▶ Exercise details: Line count for "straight": state how many lines of the listing below contain it, without anything else.

▶ Data provided:
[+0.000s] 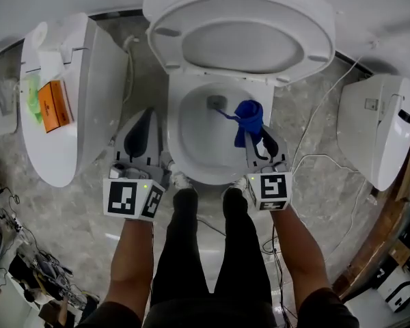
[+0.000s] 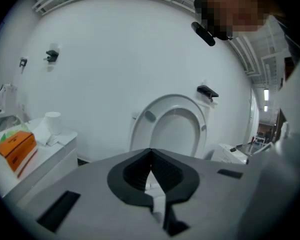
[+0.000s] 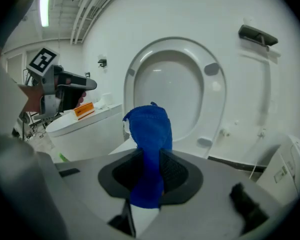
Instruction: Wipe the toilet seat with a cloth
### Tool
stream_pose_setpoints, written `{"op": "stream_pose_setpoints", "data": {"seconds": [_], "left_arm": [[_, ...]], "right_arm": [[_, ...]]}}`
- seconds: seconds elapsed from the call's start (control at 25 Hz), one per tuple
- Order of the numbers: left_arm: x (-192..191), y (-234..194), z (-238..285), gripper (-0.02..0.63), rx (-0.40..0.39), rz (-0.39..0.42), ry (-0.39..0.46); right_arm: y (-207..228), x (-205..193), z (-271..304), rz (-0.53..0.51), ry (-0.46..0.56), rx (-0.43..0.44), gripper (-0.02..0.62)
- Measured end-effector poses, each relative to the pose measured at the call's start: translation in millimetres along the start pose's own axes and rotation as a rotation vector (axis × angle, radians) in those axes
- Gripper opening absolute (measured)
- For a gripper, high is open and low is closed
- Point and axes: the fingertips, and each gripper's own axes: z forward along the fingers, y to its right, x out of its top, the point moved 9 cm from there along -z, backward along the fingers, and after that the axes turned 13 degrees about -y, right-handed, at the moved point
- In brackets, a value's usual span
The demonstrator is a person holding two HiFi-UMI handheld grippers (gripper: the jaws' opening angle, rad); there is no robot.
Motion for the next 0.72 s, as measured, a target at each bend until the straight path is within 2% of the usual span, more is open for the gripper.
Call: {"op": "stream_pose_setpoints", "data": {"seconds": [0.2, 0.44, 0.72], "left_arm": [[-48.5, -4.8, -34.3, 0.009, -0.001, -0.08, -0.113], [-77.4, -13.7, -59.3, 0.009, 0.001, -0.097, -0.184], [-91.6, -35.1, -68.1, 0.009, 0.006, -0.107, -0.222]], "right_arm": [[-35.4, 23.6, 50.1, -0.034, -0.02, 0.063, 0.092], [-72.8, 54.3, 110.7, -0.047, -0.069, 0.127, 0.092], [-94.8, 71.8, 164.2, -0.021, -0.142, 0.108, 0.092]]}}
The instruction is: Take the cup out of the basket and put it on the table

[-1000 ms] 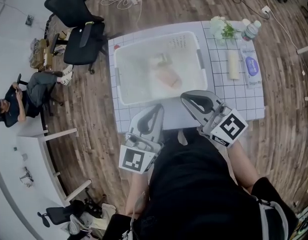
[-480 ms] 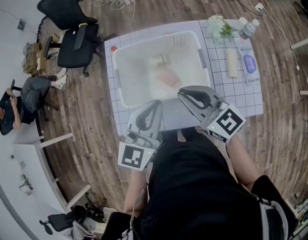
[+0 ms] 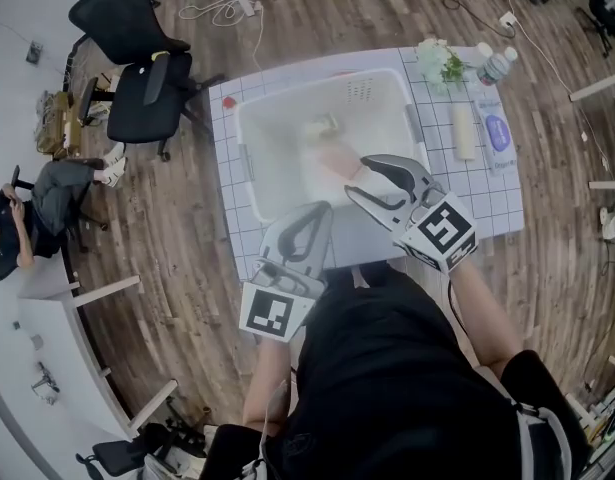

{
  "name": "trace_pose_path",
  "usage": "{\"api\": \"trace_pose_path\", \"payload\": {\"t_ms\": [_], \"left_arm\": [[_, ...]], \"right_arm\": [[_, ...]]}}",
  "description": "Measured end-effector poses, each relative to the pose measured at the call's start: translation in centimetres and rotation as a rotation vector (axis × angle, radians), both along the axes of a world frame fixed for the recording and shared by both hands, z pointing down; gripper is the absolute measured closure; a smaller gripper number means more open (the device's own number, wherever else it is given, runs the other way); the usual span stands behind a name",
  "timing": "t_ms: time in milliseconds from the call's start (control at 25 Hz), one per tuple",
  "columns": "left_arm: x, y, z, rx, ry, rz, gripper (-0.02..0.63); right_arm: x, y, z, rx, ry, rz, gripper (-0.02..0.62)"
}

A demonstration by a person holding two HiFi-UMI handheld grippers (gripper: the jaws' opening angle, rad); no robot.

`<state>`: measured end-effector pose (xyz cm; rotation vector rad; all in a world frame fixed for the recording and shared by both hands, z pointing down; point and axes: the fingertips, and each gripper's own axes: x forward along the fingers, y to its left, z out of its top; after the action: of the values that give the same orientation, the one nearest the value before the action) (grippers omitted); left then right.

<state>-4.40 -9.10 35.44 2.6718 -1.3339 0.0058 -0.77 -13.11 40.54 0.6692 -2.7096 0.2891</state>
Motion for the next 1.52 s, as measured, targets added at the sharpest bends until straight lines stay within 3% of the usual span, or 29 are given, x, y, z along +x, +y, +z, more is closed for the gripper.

▶ Solved problem: 2